- [Exercise instructions] The required output is the line containing "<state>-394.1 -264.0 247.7" followed by each line through the end of the data below, repeated exactly and with nothing added.

- [Information provided]
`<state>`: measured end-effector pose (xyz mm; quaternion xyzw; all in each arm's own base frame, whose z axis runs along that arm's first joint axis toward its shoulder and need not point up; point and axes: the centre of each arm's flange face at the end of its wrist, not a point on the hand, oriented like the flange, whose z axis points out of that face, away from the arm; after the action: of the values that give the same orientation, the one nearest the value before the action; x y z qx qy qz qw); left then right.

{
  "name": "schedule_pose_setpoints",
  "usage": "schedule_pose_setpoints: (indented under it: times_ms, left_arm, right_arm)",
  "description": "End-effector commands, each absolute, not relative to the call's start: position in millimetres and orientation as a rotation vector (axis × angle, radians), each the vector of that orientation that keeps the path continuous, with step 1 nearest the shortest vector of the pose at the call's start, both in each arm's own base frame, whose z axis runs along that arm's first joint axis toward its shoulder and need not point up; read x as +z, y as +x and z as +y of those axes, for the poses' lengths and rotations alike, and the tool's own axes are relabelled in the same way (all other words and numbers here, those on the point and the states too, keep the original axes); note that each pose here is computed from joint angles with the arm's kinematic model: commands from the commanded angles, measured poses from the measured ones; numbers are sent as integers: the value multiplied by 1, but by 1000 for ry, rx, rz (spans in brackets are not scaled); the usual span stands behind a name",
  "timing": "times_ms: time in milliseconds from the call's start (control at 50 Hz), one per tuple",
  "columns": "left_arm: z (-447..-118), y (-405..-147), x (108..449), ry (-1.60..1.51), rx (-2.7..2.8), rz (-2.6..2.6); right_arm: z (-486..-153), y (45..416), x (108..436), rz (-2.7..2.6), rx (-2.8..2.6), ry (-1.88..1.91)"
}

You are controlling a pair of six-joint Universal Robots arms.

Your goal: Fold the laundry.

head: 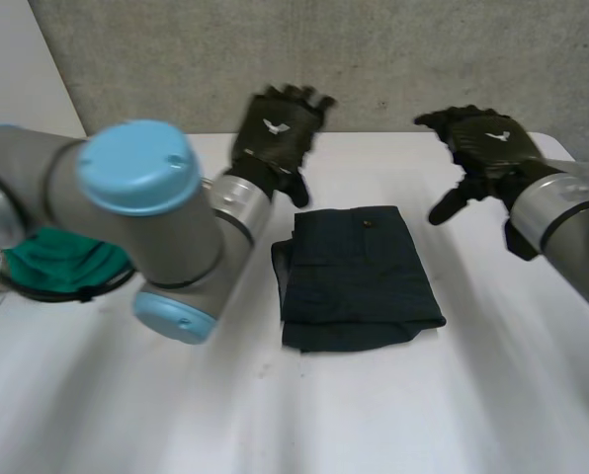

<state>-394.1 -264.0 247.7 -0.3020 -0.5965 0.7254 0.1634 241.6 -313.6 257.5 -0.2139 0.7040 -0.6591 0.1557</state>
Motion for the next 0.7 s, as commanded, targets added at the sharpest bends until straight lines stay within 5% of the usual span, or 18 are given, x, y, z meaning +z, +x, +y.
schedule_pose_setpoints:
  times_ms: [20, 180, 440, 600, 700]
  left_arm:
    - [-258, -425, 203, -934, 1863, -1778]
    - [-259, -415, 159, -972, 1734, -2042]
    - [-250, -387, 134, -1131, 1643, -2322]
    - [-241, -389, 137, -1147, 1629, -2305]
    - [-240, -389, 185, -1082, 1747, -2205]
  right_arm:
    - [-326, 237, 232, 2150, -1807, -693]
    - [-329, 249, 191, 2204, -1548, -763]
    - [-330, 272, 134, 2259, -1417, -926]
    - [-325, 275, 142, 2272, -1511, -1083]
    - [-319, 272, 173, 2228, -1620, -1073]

- [Response]
<state>-394.1 -264.0 247.7 -0.3020 -0.5965 0.7254 0.1634 241.6 -313.6 257.5 -0.2139 0.7040 -0.6591 0.1557</state>
Motion for the next 0.7 s, as commanded, targets added at the sharpest bends until straight lines stay within 5% of the usual span, or 18 are given, x, y, z meaning +z, +x, +y.
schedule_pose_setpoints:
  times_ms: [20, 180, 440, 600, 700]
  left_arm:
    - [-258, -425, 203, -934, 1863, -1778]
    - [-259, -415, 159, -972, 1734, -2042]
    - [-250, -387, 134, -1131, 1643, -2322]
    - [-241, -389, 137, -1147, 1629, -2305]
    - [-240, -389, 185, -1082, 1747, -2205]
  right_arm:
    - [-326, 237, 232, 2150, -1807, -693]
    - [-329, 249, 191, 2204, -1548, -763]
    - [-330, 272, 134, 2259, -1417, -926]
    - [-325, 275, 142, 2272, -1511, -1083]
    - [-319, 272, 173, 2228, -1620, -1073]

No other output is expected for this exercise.